When I came to St. Paul's eight and a half years ago, the Memorial Garden which had been started in the 80's was in very sad repair.
One of the major projects I have been working on is to make this place a sanctuary for those who are interred here and all those who grieve their loss and come to meditate and pray.
If you look at the far wall, you'll see a gas light - our own "eternal flame" - which was added when we "renovated" the Memorial Garden.
The columbarium, which is located across the way from what you see on your left, was, well, in a word, distasteful. There was nothing to indicate that it was a columbarium. It looked rather like a very stark brick bureau.
No names anywhere. Just a brick structure with "niches" for ashes above and a large repository for urns below.

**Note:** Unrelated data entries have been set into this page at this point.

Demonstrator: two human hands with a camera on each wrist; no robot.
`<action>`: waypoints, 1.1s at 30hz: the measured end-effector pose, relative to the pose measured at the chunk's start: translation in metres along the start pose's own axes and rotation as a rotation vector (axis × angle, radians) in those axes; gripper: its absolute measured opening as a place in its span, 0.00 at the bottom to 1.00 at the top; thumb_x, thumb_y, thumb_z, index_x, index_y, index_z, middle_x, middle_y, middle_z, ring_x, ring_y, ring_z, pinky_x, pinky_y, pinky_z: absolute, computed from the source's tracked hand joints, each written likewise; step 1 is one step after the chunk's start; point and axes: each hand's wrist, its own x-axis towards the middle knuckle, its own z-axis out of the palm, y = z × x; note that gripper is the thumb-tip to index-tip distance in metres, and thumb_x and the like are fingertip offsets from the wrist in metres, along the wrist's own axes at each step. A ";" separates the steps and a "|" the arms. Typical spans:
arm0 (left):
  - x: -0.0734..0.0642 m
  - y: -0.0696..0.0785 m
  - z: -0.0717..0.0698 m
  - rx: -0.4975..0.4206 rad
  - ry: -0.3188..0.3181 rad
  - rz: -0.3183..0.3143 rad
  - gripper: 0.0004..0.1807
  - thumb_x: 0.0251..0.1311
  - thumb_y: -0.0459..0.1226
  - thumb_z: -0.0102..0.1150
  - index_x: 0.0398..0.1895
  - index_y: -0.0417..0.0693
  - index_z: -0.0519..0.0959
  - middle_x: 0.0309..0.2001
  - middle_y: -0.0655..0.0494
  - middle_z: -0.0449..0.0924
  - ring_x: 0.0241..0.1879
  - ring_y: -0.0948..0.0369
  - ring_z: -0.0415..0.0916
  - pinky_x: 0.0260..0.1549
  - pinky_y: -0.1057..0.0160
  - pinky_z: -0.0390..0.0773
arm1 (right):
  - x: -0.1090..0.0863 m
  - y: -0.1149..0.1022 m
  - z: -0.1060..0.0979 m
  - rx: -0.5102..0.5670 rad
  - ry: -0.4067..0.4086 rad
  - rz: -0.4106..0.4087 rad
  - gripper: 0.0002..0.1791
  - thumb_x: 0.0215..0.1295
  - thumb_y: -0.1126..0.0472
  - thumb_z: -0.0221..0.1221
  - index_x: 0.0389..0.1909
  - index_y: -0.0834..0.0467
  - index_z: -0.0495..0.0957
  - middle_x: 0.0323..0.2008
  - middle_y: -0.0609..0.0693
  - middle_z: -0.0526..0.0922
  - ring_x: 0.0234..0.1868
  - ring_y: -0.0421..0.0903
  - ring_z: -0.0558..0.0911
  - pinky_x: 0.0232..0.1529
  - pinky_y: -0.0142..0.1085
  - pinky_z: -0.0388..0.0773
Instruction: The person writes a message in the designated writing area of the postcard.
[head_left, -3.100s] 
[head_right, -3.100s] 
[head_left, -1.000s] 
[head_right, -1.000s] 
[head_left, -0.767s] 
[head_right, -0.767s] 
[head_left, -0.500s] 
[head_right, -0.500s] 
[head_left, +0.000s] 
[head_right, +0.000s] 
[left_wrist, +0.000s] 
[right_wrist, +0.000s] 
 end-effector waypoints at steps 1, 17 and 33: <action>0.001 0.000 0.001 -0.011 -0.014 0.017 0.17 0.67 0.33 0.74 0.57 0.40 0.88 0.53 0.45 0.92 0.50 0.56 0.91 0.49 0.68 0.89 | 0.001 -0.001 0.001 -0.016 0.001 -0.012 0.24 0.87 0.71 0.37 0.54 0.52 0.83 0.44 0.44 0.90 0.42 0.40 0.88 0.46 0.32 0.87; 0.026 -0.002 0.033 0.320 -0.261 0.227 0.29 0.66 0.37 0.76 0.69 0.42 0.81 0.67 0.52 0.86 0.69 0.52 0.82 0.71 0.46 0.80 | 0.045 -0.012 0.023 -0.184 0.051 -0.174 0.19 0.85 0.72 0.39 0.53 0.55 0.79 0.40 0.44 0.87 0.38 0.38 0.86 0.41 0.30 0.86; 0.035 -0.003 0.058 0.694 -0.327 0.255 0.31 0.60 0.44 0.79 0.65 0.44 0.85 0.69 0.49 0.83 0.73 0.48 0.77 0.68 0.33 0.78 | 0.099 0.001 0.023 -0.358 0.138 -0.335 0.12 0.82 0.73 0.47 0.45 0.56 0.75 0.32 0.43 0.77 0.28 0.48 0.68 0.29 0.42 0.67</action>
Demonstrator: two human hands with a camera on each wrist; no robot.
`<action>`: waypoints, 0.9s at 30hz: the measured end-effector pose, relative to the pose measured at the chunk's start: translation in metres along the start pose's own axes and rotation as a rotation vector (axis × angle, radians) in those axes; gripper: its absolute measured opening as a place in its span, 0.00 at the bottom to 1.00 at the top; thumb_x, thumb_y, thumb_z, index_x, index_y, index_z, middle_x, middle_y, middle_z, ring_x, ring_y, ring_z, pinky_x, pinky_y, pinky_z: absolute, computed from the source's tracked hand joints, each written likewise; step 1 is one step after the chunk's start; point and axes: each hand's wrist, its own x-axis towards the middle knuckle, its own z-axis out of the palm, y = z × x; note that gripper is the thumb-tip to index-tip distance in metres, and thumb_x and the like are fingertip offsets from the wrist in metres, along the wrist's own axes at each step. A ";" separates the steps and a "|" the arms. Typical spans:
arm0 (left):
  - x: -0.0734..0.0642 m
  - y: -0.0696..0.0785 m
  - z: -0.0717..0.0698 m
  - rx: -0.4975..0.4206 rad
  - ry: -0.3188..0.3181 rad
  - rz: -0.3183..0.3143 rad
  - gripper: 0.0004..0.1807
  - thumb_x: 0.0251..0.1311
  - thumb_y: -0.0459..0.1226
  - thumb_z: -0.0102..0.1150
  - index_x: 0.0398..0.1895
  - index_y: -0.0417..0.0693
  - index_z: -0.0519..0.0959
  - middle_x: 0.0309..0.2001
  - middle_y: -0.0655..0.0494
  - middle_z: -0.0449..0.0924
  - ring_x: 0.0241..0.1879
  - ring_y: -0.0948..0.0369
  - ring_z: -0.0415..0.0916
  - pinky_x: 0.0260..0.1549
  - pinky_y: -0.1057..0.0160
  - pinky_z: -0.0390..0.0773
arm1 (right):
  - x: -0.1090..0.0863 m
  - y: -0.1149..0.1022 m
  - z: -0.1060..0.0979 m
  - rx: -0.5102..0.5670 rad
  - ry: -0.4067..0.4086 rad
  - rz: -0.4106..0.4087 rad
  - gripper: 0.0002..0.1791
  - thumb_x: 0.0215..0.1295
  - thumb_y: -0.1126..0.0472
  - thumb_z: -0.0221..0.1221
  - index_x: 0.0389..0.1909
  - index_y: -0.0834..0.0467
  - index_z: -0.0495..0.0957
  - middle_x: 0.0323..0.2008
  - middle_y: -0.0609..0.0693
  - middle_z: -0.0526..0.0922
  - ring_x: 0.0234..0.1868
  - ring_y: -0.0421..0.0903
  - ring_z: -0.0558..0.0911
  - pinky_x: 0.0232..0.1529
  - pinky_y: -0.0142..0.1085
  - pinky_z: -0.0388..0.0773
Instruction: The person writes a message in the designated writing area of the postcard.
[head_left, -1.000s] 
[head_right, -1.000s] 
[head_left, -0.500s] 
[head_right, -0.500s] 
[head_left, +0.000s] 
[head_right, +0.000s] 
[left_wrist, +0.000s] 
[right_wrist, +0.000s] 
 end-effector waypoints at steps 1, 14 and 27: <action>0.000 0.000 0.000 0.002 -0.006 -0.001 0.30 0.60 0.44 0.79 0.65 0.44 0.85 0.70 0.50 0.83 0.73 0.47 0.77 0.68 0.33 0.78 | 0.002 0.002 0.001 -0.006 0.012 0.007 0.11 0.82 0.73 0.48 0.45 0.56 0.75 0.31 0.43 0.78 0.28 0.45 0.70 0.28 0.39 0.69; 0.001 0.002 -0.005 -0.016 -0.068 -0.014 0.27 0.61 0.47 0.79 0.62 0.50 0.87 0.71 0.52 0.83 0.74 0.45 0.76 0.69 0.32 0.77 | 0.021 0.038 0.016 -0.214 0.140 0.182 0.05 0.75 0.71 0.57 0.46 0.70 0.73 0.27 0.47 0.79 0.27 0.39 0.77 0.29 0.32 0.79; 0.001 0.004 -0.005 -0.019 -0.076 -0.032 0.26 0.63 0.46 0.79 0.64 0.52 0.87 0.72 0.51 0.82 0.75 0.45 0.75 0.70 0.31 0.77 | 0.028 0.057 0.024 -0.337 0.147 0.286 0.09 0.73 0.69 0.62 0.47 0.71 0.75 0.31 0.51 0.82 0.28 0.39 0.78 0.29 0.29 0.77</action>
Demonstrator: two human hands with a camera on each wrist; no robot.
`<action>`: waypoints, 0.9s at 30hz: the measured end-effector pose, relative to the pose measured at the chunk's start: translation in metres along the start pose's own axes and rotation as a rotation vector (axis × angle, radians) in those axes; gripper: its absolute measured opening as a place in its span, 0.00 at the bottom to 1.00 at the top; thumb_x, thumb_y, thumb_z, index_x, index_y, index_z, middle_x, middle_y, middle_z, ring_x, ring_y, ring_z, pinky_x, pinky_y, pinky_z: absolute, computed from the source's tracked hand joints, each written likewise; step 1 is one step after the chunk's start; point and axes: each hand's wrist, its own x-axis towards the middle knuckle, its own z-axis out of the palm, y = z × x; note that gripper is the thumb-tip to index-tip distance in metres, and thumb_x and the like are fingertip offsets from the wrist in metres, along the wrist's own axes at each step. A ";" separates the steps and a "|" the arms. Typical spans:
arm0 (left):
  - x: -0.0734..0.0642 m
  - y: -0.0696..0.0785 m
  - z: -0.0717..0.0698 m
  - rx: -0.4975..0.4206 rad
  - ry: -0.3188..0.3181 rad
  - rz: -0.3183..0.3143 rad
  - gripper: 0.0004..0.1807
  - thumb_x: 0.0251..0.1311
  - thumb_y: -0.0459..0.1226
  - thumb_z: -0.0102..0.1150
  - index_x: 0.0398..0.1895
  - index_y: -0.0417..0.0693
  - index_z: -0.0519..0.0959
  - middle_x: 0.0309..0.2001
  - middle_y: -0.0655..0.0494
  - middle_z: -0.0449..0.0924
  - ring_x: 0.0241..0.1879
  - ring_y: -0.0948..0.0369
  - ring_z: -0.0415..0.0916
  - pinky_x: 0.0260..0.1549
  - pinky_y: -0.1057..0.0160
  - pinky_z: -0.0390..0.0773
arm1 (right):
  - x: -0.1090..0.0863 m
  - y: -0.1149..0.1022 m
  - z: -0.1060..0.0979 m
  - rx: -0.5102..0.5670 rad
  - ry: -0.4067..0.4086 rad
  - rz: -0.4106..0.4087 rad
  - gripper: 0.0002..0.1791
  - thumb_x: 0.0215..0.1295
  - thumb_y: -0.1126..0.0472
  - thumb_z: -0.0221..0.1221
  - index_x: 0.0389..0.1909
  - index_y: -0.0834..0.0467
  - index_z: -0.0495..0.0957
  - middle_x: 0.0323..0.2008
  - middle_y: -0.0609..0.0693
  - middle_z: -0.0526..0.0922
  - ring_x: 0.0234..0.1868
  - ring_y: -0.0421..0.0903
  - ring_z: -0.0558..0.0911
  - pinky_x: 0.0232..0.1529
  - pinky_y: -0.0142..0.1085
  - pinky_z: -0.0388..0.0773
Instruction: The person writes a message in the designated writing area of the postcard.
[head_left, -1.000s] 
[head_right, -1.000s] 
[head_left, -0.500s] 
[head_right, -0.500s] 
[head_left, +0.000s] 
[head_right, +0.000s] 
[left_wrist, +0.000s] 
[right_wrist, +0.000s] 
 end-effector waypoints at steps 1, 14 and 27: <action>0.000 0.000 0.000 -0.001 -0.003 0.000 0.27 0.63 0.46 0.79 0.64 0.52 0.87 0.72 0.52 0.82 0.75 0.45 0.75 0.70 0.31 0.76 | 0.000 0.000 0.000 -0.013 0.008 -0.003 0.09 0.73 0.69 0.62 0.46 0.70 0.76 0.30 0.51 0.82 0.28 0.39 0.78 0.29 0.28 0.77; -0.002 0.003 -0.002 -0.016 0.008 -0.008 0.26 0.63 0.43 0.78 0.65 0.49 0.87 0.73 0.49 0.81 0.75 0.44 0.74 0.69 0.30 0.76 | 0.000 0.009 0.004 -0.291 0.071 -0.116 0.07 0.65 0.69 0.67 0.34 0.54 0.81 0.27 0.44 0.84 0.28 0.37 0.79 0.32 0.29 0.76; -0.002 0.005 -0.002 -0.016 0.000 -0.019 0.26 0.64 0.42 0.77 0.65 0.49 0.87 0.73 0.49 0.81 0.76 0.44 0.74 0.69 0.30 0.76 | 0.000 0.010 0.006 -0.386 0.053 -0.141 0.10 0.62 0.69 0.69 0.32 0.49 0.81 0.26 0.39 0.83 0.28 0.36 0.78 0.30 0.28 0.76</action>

We put new doors on the repository. Those interred in the niches had their names placed on a plaque which we installed on the shelf in the columbarium.
There was a garden trellis on the wall you see in the picture on your left which had rotted and covered with overgrown vines.
We took down the garden trellis, which was above a grate which had shelves on which to place flowers, and covered it with stones. The garden benches you see were donated by a family whose son, who was delivered stillborn, has his ashes interred in an urn in the repository. Until they moved away last year, we used to take it out on the anniversary of his death and have a little service of remembrance.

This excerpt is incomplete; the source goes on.